Retype the listing exactly; omit pictures.

[GIVEN MATERIAL]

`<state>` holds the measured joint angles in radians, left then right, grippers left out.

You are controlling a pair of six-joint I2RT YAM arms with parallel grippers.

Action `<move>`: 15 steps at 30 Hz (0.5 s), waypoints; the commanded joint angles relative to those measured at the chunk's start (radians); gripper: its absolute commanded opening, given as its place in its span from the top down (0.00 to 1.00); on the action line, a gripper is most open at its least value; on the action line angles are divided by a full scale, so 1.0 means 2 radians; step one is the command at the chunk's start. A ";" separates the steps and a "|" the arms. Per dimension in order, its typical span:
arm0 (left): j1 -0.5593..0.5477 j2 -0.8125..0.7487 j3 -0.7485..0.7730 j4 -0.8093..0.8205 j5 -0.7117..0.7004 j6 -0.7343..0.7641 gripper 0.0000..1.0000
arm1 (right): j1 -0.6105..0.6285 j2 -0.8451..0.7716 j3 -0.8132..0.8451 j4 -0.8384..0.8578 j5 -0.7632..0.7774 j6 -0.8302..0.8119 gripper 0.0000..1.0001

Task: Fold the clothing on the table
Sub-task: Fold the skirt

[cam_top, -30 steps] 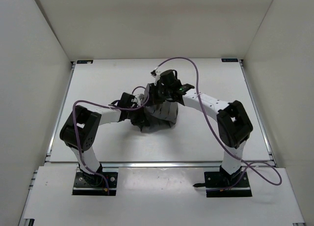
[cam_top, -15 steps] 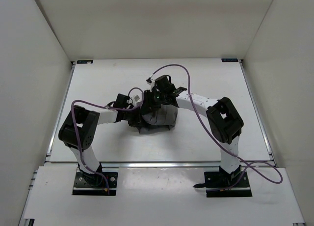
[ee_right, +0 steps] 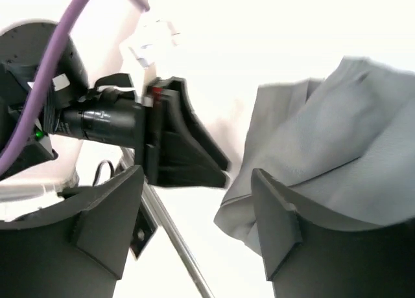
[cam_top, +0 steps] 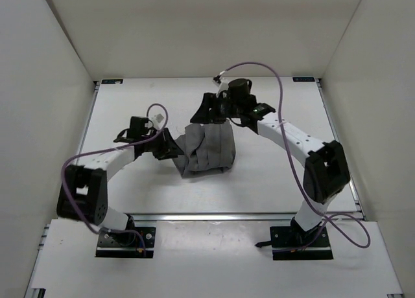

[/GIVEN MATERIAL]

**RESPONSE BOX:**
`<state>` holds the measured joint angles in radians, left then right, grippers left out.

You are controlling a pair of six-joint I2RT YAM arms with parallel grippers.

Action `<move>`: 15 steps at 30 Hz (0.5 s), waypoints; the commanded joint angles relative to those measured at the chunk's start (radians); gripper: its absolute commanded opening, given as its place in its span from the top down (0.00 to 1.00); on the action line, a gripper is most open at its least value; on the action line angles are divided by a full scale, so 1.0 means 2 radians; step one is the command at the chunk's start. A ";" separates the steps and a "|" the arms. Per dimension in order, its typical span:
arm0 (left): j1 -0.5593..0.5477 j2 -0.8125..0.7487 j3 -0.7485..0.7730 j4 -0.8093..0.8205 j5 -0.7117..0.7004 j6 -0.7343..0.7641 gripper 0.0000..1.0000
arm1 (right): j1 -0.6105..0.6285 j2 -0.8451..0.7716 j3 -0.8132..0.8451 j4 -0.8384..0.8578 j5 -0.7632..0.7774 j6 -0.8302..0.8119 gripper 0.0000..1.0001

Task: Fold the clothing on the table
Sub-task: Fold the skirt

[cam_top, -30 steps] 
[cam_top, -15 steps] 
[ee_right, +0 steps] 
[cam_top, +0 steps] 

What has been written here completes the answer.